Le jeudi 25 mars 1649 (jour de l'Annonciation), Pierre Port-Combet s'en va tailler ses armariniers (autre nom de l'osier ou saule blanc). Soudain, il est recouvert de sang mais, apparemment, il ne s'est pas blessé. Il s'aperçoit que le sang coule des branches d'osier qu'il vient de tailler. La nouvelle se répand dans la région ; ce mystère attire de nombreuses personnes qui viennent voir l'osier miraculeux, devenu source de dévotion. Le « miracle de l'Osier » fait l'objet d'une enquête et d'un procès civil, ainsi que d'une enquête canonique de la part de l’Église. L’Église a reconnu comme un « miracle » cet événement. Quelques années plus tard, le hameau « des Plantés », dépendant de la commune Vinay, subit un changement de toponymie du fait du nouvel usage mis en place pour évoquer cet événement.
Le 19 septembre 1657, ce même Pierre Port-Combet laboure son champ quand apparaît une belle dame. Celle-ci lui demande de changer de vie et de quitter son état de protestant pour celui de catholique. Cette rencontre aboutit à la conversion du paysan au terme de sa vie, convaincu qu'il a aperçu la Vierge qui lui a donné la grâce. Cet événement, rapporté par une déclaration de son épouse 29 ans après les faits n'a pas fait l'objet d'une étude canonique de l’Église catholique.
La particularité de ces événements (apparition et miracle de l'Osier) est que le voyant est un protestant convaincu, ce qui est un cas très rare d'apparition mariale à un « non-catholique ». Le voyant se convertira au catholicisme plusieurs mois après l'apparition mariale, et sur son lit de mort (sept jours avant sa mort). Le sanctuaire intègre une chapelle dédiée à cette apparition, et fait une large part à ce récit d'apparition.
À cette époque le hameau les Plantés compte une vingtaine d'habitants.
L'apparition de la Vierge en 1657 est colportée bien au-delà des frontières du Dauphiné et fit de l'Osier une terre de prédilection. Les miracles se succèdent au rythme des pèlerinages.

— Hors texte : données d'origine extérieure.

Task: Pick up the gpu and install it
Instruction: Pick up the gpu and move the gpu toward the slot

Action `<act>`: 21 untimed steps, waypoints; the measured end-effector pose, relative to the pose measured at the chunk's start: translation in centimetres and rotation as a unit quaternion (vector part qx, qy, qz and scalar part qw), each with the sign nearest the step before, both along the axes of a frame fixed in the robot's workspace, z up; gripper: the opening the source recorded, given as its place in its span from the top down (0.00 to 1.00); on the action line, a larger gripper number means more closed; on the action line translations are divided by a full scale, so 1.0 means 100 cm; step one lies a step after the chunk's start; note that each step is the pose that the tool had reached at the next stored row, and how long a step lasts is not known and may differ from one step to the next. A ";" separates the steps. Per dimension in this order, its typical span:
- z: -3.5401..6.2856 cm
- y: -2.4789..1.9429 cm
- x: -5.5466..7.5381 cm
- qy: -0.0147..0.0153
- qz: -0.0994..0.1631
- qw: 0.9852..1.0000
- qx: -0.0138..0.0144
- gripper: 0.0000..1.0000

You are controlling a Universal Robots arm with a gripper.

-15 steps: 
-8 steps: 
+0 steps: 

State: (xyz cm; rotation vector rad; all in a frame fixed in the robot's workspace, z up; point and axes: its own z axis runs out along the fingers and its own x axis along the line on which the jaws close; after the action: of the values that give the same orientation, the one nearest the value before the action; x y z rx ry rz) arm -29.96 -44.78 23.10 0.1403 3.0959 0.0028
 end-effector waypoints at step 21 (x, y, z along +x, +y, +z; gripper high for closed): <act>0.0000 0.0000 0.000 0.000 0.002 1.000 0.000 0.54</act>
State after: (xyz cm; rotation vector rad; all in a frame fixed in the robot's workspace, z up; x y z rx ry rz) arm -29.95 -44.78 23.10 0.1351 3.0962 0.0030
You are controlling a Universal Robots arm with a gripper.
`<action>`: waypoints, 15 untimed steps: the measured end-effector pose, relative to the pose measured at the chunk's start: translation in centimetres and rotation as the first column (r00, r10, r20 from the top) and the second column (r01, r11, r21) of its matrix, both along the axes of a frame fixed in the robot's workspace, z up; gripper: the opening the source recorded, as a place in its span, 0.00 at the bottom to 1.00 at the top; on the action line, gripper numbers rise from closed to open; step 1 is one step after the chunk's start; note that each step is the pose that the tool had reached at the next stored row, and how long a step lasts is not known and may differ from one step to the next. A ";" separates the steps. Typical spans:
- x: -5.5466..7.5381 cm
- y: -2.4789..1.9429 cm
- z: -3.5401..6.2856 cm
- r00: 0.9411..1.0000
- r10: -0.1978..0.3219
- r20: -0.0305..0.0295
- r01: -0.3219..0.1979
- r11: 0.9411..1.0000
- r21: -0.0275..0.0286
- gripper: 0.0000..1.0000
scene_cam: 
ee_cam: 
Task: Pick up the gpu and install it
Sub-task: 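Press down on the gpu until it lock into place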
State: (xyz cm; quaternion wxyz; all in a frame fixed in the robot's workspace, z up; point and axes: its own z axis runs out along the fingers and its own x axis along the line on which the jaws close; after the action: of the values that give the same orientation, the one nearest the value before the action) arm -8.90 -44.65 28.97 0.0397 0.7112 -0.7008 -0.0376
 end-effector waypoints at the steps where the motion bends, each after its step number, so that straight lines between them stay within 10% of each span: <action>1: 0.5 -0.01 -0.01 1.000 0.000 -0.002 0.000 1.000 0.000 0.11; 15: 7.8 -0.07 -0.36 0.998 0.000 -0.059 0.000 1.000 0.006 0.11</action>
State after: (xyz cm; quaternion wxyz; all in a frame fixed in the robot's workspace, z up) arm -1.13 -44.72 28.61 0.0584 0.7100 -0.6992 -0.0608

Le village aura été dans un premier temps occupé par des prêtres au comportement peu digne de l'église. Ils resteront pour l'histoire « les malandrins de l'Ozier » (avec un z à l'époque). Ils furent heureusement remplacés en 1664 par des religieux Augustins venus de Vinay puis en 1834 par les Oblats de Marie-Immaculée jusqu'en 1997 date de leur départ du sanctuaire.